Che fare se il bambino, tende a essere abitudinario e non accetta nuovi sapori ? Coinvolgetelo,  a seconda dell’età, in alcune iniziative senza più insistere perchè le assaggi.
Se è ancora piccolo (2-4 anni): mentre cucinate lasciategli toccare e soprattutto odorare erbe e spezie, se tenete le piantine sul balcone insegnategli a distinguerle e mandatelo a raccogliere le foglioline. Utilizzatele come materiale per dipingere e fare altri giochi, come vi proponiamo nell’articolo: giochi con le spezie.
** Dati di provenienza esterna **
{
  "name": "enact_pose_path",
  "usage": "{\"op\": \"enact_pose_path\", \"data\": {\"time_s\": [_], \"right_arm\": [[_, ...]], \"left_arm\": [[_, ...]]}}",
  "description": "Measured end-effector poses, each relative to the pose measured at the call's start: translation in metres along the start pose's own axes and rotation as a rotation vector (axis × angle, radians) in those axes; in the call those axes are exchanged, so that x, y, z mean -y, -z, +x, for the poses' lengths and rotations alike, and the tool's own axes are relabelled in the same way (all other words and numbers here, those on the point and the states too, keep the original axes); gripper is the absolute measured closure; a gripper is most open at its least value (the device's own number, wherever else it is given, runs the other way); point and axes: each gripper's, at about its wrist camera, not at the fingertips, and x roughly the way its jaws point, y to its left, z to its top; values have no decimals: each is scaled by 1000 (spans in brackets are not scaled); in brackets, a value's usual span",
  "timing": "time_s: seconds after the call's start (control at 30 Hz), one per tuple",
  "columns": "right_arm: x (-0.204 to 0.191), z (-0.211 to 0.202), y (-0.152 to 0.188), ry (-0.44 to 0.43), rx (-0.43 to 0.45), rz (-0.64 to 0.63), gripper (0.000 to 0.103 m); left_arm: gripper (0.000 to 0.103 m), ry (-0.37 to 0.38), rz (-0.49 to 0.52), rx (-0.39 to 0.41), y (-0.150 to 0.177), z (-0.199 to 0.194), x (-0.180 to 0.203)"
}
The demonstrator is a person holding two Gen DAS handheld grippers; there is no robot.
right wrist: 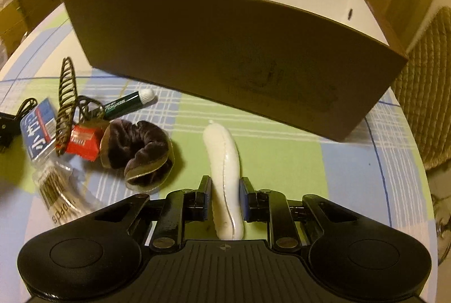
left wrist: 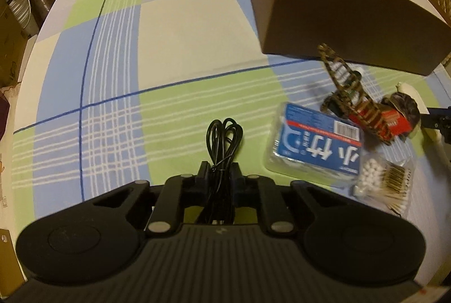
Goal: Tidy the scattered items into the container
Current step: 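Lift the toothbrush and cable into the box and open both grippers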
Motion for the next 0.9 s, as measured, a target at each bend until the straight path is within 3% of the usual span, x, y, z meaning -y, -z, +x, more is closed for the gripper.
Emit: {"op": "enact_pose_path", "data": {"time_s": [0.33, 0.63, 0.9], "right_arm": [[25, -32, 0, -114, 26, 35, 85], [35, -59, -18, -167, 93, 53, 85], [39, -75, -54, -208, 152, 41, 85]], "left_arm": [[92, -4, -3, 39, -7, -31, 25], [92, 29, 59, 166, -42, -70, 53], [92, 87, 135, 253, -87, -79, 85]]}}
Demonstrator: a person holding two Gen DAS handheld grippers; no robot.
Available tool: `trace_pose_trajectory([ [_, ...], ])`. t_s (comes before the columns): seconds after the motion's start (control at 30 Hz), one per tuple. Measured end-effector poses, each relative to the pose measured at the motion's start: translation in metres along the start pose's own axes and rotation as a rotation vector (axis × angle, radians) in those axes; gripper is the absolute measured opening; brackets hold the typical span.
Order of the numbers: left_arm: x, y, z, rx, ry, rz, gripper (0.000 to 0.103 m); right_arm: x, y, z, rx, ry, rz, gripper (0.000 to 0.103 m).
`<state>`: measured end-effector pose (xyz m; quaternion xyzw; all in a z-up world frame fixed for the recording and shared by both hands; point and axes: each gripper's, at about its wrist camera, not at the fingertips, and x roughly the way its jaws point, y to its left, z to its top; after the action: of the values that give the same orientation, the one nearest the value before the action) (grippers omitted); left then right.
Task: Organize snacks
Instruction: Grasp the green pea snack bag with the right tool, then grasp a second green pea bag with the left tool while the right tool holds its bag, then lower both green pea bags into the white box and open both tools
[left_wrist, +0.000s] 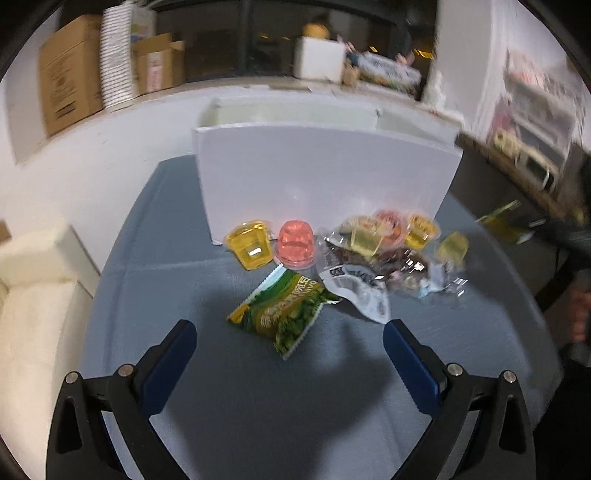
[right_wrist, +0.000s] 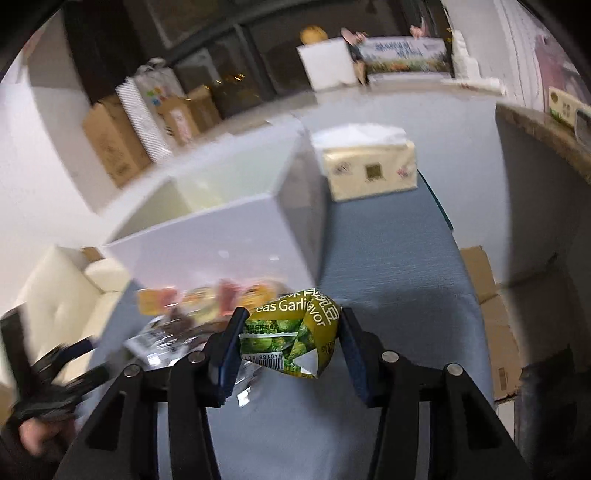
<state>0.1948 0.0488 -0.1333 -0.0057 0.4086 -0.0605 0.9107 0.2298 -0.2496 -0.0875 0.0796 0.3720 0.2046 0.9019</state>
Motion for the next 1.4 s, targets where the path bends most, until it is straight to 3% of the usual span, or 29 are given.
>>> trace_pose_trajectory([
  [0.07,0.014,0.000,0.003,0.044,0.031,0.002,0.103,-0.018,0.010,-0.006,-0.011,-0.016,0.035,0.053],
  [0.3,0.047,0.008,0.013,0.058,0.098,0.006,0.102,-0.047,0.031,-0.024,-0.023,-0.037,0.094,0.053],
  [0.33,0.050,0.006,0.013,0.067,0.107,0.001,0.099,-0.046,0.033,-0.025,-0.024,-0.039,0.099,0.053],
  [0.37,0.056,0.004,0.013,0.076,0.128,0.001,0.083,-0.047,0.034,-0.027,-0.025,-0.039,0.102,0.053],
  [0.47,0.057,0.002,0.014,0.085,0.127,-0.007,0.056,-0.050,0.039,-0.030,-0.022,-0.036,0.124,0.053],
  [0.5,0.056,0.001,0.015,0.087,0.130,-0.023,0.053,-0.050,0.041,-0.031,-0.032,-0.039,0.120,0.053],
  [0.67,0.041,0.006,0.013,0.056,0.112,-0.051,0.050,-0.050,0.050,-0.034,-0.035,-0.036,0.145,0.053],
  [0.83,-0.015,0.017,0.001,-0.027,-0.004,-0.099,0.049,-0.047,0.064,-0.037,-0.065,-0.033,0.173,0.053],
  [1.0,-0.055,0.014,0.007,-0.049,-0.086,-0.141,0.049,-0.033,0.080,-0.026,-0.089,-0.034,0.192,0.053],
  [1.2,-0.068,0.009,0.068,-0.041,-0.177,-0.166,0.049,-0.018,0.086,0.022,-0.116,-0.083,0.169,0.053],
  [1.4,-0.039,0.010,0.138,-0.042,-0.216,-0.149,0.049,0.018,0.073,0.091,-0.091,-0.119,0.113,0.053],
])
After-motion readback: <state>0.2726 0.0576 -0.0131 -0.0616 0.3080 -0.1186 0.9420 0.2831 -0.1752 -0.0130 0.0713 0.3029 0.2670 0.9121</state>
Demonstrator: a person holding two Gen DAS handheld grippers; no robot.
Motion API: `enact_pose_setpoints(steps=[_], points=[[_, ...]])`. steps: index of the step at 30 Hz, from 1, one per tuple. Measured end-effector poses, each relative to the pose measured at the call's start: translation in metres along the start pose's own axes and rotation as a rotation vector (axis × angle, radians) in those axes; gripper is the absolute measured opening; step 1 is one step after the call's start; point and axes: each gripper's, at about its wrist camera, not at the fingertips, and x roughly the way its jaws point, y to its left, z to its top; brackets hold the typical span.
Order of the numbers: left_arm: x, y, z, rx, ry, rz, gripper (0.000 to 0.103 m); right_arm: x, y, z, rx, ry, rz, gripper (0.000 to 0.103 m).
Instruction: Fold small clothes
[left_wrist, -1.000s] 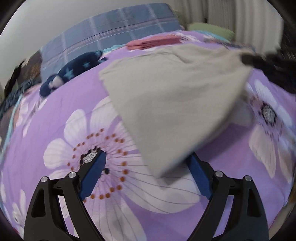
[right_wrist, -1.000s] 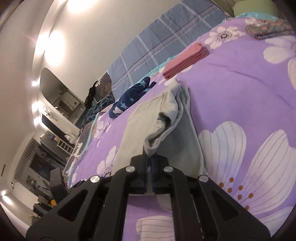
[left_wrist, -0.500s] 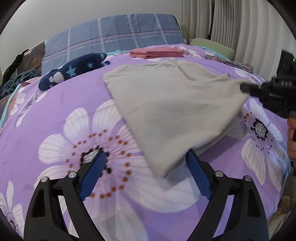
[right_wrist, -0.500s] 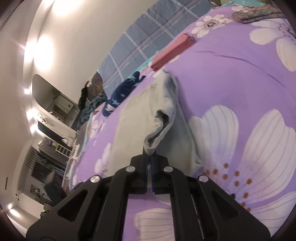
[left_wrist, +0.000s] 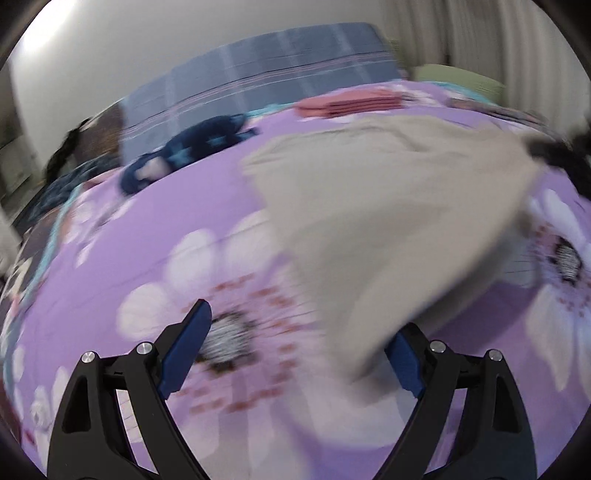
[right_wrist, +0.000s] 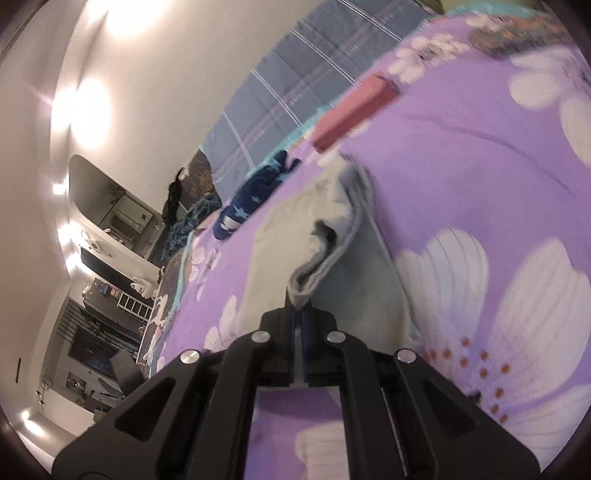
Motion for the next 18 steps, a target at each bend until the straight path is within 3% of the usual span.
enact_pose_setpoints(steps=[5, 13, 18], points=[[0.006, 0.02, -0.019, -0.062, 0.068, -0.065, 0.09, 0.021, -0.046, -0.022, 0.112, 0.141, -0.062, 0.003], [-0.002, 0.013, -0.024, 0.0, 0.05, -0.076, 0.09, 0.007, -0.019, -0.023, -0.063, 0.067, -0.186, 0.005], [-0.001, 0.014, -0.025, 0.002, 0.058, -0.099, 0.09, 0.015, -0.032, -0.024, -0.043, 0.078, -0.225, 0.005]])
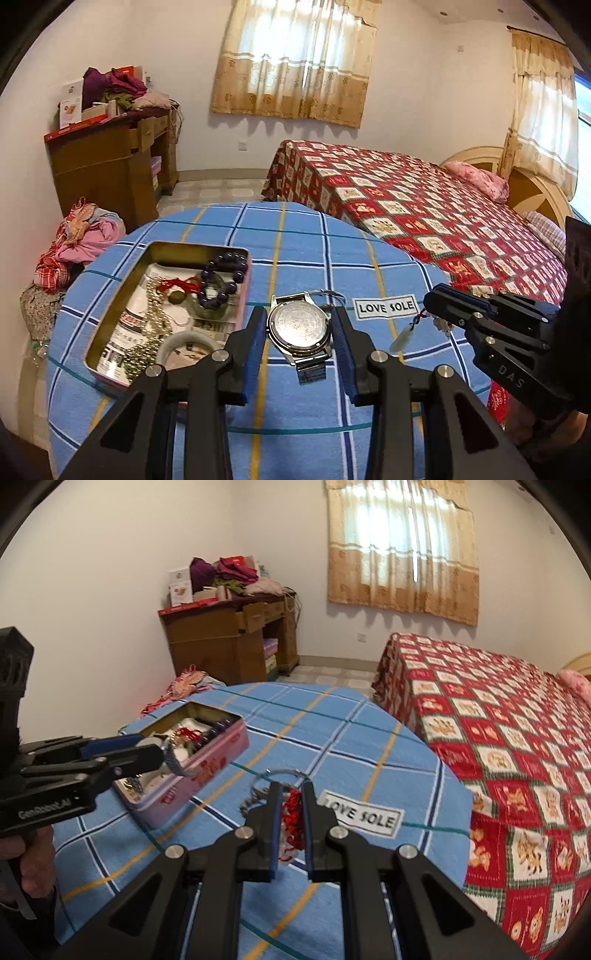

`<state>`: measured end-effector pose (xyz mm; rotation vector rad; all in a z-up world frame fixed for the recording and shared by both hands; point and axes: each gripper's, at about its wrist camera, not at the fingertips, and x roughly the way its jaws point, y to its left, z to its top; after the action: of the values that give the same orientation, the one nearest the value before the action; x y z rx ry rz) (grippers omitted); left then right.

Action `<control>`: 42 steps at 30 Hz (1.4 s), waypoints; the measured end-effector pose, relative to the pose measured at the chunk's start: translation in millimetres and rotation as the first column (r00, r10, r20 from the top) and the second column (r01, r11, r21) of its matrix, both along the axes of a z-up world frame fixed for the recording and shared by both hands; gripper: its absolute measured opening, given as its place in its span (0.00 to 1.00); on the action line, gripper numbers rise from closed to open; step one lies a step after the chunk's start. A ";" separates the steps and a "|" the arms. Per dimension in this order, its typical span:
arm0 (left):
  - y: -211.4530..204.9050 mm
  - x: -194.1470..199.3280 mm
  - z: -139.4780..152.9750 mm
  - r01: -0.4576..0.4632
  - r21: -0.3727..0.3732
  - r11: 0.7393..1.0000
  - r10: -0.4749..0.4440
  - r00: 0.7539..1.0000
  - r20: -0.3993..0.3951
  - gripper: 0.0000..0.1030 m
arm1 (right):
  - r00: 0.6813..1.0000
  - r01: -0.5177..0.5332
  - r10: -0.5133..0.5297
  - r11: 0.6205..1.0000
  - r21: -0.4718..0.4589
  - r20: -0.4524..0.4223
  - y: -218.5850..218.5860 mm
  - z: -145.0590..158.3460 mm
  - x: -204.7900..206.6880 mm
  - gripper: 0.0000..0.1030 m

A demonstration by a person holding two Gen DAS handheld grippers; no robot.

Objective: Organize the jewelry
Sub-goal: 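Lower the silver watch into the pink tin while the right tool drops the jade pendant there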

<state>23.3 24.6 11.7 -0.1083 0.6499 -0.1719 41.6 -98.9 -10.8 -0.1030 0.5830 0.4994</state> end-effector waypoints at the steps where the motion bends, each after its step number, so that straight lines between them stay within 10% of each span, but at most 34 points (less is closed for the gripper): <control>1: 2.5 -0.7 1.2 -0.008 0.002 1.000 0.008 1.000 0.004 0.35 | 1.000 -0.008 0.008 1.000 -0.001 0.005 3.0 1.9 0.1 0.11; 42: 62.4 14.2 15.4 -0.144 0.080 0.986 0.141 0.989 0.049 0.35 | 0.972 -0.210 0.211 0.978 -0.016 0.102 96.3 42.5 9.4 0.11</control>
<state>37.5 87.0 27.1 -0.0704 0.6031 -0.0091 51.1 -2.6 31.7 -0.1962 0.4746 0.6946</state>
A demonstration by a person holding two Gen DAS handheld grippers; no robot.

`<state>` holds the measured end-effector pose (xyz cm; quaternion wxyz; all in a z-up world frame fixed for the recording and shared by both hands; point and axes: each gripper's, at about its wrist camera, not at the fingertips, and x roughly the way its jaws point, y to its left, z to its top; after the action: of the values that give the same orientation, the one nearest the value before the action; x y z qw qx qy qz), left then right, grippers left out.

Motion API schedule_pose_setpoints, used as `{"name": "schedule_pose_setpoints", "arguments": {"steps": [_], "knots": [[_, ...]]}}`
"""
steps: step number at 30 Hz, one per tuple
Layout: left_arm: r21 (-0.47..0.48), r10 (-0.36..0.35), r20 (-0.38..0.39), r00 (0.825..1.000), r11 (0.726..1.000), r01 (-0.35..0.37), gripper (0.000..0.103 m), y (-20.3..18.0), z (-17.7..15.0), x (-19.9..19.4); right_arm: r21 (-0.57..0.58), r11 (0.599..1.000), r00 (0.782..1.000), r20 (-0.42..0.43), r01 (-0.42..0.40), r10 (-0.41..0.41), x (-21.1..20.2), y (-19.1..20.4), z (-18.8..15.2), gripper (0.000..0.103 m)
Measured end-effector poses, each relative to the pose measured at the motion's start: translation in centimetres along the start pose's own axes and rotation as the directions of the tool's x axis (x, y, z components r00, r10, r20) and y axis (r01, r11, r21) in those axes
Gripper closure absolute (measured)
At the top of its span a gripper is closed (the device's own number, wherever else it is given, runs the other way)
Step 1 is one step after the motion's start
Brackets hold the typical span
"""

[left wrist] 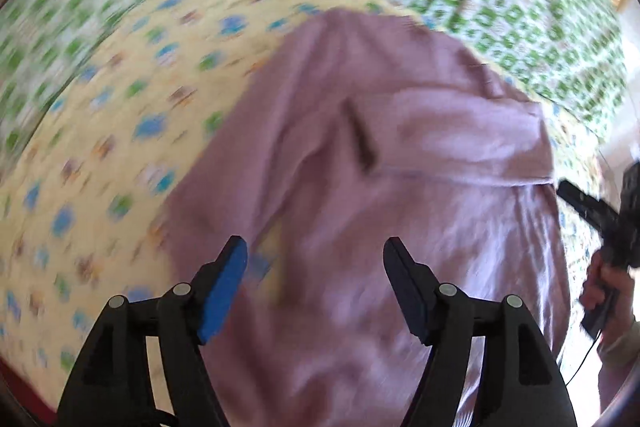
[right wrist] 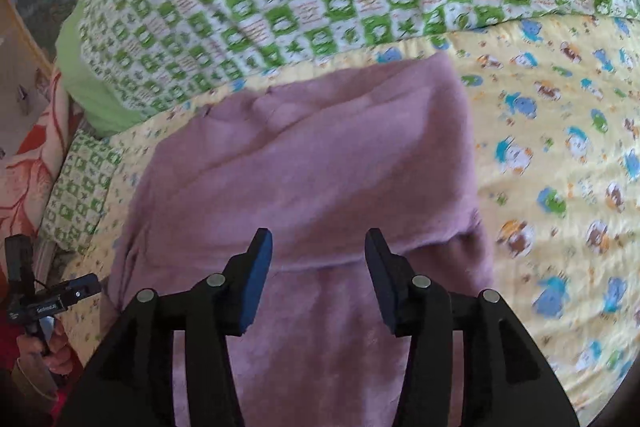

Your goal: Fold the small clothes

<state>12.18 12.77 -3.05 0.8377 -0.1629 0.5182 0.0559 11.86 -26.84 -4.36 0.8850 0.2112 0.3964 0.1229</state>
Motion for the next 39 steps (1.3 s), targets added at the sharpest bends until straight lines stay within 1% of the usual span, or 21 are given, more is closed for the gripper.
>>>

Se è più grande e va a scuola, coinvolgetelo raccontandogli la storia delle spezie, così affascinante, ricca di episodi misteriosi, di guerre e pirati. Se gli piace cucinare, preparate insieme qualche facile ricetta dolce e salata.
I bambini sono generalmente curiosi! Quando avranno familiarizzato con i loro aromi, il passo successivo di assaggiarle verrà spontaneo
.
Tenete conto che per far accettare un nuovo alimento gli psicologi dicono che bisogna riproporlo almeno una ventina di volte, abbiate pazienza.

Spezie piccanti

Tutto quanto abbiamo detto non vale per le spezie piccanti.  Nel bambino l’apparato digerente funziona come quello di un adulto, ma ci sono differenze importanti dovute alla mancata maturazione dell’equilibrio fra la produzione di succhi gastrici e la protezione delle pareti dello stomaco. L’uso del peperoncino nel bambino provoca quasi subito uno stato di infiammazione con acidità di stomaco e bruciori che a volte inducono il vomito.